Task directions: The pictures do not go in the copy. Reproduce the rest of the entries exactly.
:: Listed records
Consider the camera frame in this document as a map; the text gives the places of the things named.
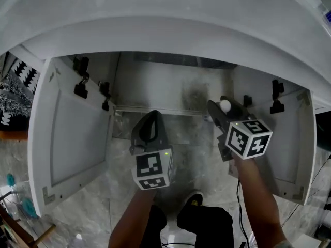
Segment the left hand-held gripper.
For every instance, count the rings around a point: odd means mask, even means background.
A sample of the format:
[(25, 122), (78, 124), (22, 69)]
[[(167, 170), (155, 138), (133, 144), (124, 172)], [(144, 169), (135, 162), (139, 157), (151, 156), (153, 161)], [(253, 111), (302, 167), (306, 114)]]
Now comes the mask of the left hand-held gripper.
::::
Answer to the problem:
Consider the camera frame in this document as a map; the text gives the places of the things named.
Segment the left hand-held gripper.
For every instance, count the rings around a point: odd means mask, even means background.
A sample of the format:
[(25, 122), (78, 124), (22, 69)]
[[(167, 170), (155, 138), (133, 144), (124, 172)], [(144, 169), (135, 162), (139, 157), (151, 156), (153, 161)], [(253, 111), (302, 167), (306, 114)]]
Now comes the mask of the left hand-held gripper.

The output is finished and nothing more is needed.